Alright. In the spirit of Ramadan, you’d think that what I am about to write will be soft and kind and gentle and all things forgiving. But it’s not. In fact, it’s quite the opposite of all things gentle. It shall also be very short because you need to know that the entry I wrote about forgiving someone who hasn’t asked for your forgiveness isn’t for everyone. This entry still generates a flurry of emails weekly; it is not for everyone, specifically neither the forgiver nor the forgivee.
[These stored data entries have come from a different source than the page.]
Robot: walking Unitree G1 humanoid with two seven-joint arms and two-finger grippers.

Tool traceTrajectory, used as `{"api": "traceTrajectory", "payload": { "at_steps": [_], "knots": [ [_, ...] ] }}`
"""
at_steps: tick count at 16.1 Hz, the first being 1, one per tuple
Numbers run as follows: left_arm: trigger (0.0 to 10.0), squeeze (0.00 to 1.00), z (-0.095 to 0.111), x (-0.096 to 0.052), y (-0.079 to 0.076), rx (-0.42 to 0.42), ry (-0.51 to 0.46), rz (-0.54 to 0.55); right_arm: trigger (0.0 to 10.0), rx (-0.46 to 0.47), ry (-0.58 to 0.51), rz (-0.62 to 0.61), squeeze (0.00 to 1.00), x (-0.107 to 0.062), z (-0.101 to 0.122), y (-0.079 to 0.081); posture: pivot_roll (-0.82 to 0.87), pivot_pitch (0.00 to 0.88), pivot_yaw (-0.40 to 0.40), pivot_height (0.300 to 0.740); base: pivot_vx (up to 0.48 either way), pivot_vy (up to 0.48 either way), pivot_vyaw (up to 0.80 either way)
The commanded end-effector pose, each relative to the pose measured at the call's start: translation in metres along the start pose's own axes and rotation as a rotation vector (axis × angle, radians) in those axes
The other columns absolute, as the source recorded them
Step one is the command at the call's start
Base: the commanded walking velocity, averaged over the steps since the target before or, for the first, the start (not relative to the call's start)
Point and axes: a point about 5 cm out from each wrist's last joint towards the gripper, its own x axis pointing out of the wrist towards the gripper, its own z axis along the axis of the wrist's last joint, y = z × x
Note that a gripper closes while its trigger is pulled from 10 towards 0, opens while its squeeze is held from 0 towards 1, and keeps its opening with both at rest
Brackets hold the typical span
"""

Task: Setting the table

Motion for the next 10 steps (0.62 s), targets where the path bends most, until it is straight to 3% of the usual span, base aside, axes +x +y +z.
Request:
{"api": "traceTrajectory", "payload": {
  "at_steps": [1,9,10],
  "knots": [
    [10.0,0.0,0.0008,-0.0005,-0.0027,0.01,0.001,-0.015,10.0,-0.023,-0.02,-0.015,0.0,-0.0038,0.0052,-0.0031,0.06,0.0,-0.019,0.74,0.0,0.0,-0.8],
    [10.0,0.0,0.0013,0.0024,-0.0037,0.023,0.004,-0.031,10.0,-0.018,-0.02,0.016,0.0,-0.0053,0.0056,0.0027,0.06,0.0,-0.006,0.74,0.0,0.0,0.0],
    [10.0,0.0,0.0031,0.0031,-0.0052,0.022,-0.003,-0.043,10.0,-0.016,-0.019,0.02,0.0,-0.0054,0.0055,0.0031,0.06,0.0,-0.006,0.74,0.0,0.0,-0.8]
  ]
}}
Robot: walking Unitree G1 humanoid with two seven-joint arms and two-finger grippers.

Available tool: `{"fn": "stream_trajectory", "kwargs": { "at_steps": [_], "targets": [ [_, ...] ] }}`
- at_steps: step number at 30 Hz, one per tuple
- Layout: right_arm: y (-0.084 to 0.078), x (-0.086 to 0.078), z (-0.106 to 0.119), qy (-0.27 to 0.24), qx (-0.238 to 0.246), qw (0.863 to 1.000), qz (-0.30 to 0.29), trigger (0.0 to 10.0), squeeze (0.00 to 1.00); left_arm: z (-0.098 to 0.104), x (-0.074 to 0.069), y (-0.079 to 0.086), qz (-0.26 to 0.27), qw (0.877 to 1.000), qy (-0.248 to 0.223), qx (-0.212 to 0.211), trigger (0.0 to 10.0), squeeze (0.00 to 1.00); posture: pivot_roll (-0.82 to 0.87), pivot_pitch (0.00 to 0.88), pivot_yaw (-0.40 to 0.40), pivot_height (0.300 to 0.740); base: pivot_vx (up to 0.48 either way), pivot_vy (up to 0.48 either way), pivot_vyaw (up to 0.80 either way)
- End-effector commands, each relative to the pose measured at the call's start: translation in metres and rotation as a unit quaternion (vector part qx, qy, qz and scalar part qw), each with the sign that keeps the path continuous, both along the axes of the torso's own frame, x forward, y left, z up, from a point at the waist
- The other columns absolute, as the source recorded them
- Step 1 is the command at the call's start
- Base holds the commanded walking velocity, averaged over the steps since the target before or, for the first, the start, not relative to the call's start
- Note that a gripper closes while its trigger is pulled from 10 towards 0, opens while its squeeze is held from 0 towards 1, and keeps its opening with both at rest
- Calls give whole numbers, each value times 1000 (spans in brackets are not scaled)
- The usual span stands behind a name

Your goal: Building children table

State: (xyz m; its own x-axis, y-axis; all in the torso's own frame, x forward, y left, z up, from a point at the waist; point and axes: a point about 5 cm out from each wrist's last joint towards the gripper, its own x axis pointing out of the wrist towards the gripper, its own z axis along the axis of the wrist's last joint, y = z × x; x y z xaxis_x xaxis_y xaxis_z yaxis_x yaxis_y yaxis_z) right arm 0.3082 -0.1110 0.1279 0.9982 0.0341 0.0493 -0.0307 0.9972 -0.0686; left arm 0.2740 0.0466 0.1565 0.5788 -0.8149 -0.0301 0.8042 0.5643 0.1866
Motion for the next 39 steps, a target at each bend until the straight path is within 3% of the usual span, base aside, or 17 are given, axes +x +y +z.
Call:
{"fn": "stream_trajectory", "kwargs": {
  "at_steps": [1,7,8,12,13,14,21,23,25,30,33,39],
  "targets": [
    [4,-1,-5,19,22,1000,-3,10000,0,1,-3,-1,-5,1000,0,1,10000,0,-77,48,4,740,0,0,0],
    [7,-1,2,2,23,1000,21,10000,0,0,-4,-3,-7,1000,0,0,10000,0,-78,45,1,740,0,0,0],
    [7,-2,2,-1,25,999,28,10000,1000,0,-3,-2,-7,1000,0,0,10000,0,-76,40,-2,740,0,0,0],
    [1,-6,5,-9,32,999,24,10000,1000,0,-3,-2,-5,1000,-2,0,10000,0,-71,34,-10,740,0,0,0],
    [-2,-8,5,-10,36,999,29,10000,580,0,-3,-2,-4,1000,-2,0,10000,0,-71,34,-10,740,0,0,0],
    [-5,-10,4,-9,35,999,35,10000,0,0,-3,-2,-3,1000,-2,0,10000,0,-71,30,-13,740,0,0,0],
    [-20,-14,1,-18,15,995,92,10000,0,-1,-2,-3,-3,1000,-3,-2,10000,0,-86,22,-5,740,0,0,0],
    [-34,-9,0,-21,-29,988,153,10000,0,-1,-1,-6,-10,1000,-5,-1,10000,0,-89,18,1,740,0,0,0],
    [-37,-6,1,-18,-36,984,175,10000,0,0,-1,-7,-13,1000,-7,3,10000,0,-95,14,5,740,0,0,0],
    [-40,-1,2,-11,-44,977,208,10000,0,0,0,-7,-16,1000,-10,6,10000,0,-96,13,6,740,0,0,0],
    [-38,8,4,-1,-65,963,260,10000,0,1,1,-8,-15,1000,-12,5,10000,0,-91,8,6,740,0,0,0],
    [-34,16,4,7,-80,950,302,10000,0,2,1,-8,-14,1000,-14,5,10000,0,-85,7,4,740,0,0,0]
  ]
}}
It’s not even for me, at all times.

It’s how to behave in an elevated manner, and quite frankly and specifically to me, when I see the asshattery around me, I have no desire to always be ‘elevated’. I retain the right to be a machete when facing any lying, cheating, thieving, oppressing, passive aggressive, eye-rolling abusive fuck-up. And so should you.

There is a fine line between being elevated and being a moron when it comes to letting people get away with shit in your life. You want to be a degenerate pushover?, be my guest; just don’t play the martyr of elevated and enlightened behaviour, and instead make sure to own it and suck it up like a real wo/man.

The bottom line is: there are some people that you will never forgive, whether it’s because you don’t feel like you can actually get past it / they deserve it, or because you can’t be bothered to repeatedly expend the copious amounts of energy required to forgive the actions of someone who never acknowledged or owned the act of lying, cheating, thieving, oppressing, abusing you and your trust all the while, paper-cutting you to death with their passive aggression.

Just make sure that the anger sits in a silo labelled ‘so-and-so’, and it doesn’t spill over on to how you treat anyone else. I expect to be held accountable for my own actions, not that of others. Extend that courtesy to those around you, at least…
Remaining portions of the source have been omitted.